Media Credit: Laura Katzer
A cup of Tomato Basil soup accompanied a panini-pressed muffaletta.

Café Europa is a charming little restaurant and bakery. The café's bright cheerfulness is instantly felt at the door. The interior atmosphere is purposely made cozy and provincial with colorful, homely decor. The front door opens to a display case lined with in-house baked goods and a coffee buffet. A larger room sits adjacent and is filled with small, inviting tables. This larger room also houses the café's open kitchen.

Good smells invited me in each time I visited. The atmosphere is both physically and mentally warming.

It is possible to believe spring is around the corner at Café Europa, even if the outside temperature is cold and forbidding.

The café is located in the Crestwood shops on 55th Street. Its location is very close to UMKC, so close that on a nice day it would be possible to walk there.

Café Europa serves lunch daily from 11 a.m. to 2:30 p.m. Monday through Saturday, the bakery stays open a little longer, until 4 p.m.

A small crew of employees carried out the service. Only one server cared for all the tables.

The menu was a list of treasured lunch favorites. It featured salads, sandwiches, soup, quiche and frittata. The menu was not long or incredibly varied but the menu items were carefully chosen and generally done well. The prices were high for a café lunch, but the portions were generous and the items were made by hand.

I enjoyed the quiche, which was spinach-feta, a menu mainstay with another flavor that changes daily. I chose the daily quiche flavored with bacon and cheddar cheese. The quiche was served with a choice of a green salad or a cup of soup and sliced baguette. I decided on the signature tomato-basil soup. The bacon cheddar quiche was so soft, creamy and packed with terrific flavor that it was hard to break away to taste the soup. The quiche was terrifically rich and tasted like it contained real cream and butter.

The tomato-basil was bland and a little tired but still a nice contrast to the rich quiche. I had the tomato-basil soup again on another day and it was drastically improved with a brighter tomato flavor and visible flecks of green basil.

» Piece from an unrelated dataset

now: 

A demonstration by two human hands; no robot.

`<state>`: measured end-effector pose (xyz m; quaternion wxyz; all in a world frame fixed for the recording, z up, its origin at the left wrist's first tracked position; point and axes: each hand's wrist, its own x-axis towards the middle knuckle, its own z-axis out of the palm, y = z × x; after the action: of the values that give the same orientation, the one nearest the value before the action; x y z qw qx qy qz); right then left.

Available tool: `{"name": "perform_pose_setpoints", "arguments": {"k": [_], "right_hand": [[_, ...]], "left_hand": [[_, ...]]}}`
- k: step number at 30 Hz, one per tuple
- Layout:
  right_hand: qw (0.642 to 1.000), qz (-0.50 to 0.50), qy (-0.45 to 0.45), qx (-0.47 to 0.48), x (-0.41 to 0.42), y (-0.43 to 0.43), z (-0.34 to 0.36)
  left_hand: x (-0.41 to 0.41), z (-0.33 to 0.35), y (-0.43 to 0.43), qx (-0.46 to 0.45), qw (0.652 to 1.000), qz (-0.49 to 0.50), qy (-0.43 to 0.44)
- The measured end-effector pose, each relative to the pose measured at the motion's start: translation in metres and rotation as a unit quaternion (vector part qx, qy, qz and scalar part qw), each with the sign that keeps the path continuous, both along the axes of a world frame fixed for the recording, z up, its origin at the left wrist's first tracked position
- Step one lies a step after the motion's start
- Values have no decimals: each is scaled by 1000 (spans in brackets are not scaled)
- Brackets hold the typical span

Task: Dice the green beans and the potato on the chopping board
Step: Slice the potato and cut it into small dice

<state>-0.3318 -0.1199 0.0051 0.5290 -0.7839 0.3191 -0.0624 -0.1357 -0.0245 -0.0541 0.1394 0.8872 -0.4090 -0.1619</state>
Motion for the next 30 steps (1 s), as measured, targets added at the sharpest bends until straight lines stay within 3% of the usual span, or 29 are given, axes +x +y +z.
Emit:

I also tried a cup of the lentil soup when it was featured for the day. The lentil soup contained fragmented bits of earthy lentils and pieces of onion and carrot in a deeply flavorful stock.

The muffaletta was delicious. I also enjoyed half a muffaletta with a cup of tomato-basil soup. The muffaletta was comprised of nine-grain bread, Italian hams, salami, provolone cheese and a smear of puréed olive spread. It was pressed in a panini grill and served hot. The sandwich was pleasantly salty and remarkably balanced.

I could not resist the oversized cupcakes in the baker's case. I chose a lemon cupcake. The cake had a very moist and lightly lemon-infused crumb. The barely-yellow frosting was piped in a mass of pretty star-dots and tasted sweetly of lemon and sugar. The cupcake was very large and would be perfect to share.

Café Europa was an appealing oasis among the cold February days.